*Work item*
Return the listing that follows, word for word.

▬▬▬

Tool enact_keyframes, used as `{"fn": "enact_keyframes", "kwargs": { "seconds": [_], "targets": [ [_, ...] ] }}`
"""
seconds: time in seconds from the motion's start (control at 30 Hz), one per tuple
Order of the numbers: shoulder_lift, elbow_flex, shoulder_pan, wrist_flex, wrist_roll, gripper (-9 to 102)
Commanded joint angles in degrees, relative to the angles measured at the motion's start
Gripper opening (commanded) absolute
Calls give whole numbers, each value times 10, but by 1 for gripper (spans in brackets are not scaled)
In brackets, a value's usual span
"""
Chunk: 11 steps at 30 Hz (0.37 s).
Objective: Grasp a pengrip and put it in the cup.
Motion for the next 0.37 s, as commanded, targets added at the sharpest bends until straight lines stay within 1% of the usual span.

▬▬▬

*Answer section*
Tool enact_keyframes, used as `{"fn": "enact_keyframes", "kwargs": { "seconds": [_], "targets": [ [_, ...] ] }}`
"""
seconds: time in seconds from the motion's start (control at 30 Hz), one per tuple
Order of the numbers: shoulder_lift, elbow_flex, shoulder_pan, wrist_flex, wrist_roll, gripper (-9 to 102)
Commanded joint angles in degrees, relative to the angles measured at the motion's start
Gripper opening (commanded) absolute
Calls give whole numbers, each value times 10, but by 1 for gripper (spans in brackets are not scaled)
In brackets, a value's usual span
"""
Chunk: 11 steps at 30 Hz (0.37 s).
Objective: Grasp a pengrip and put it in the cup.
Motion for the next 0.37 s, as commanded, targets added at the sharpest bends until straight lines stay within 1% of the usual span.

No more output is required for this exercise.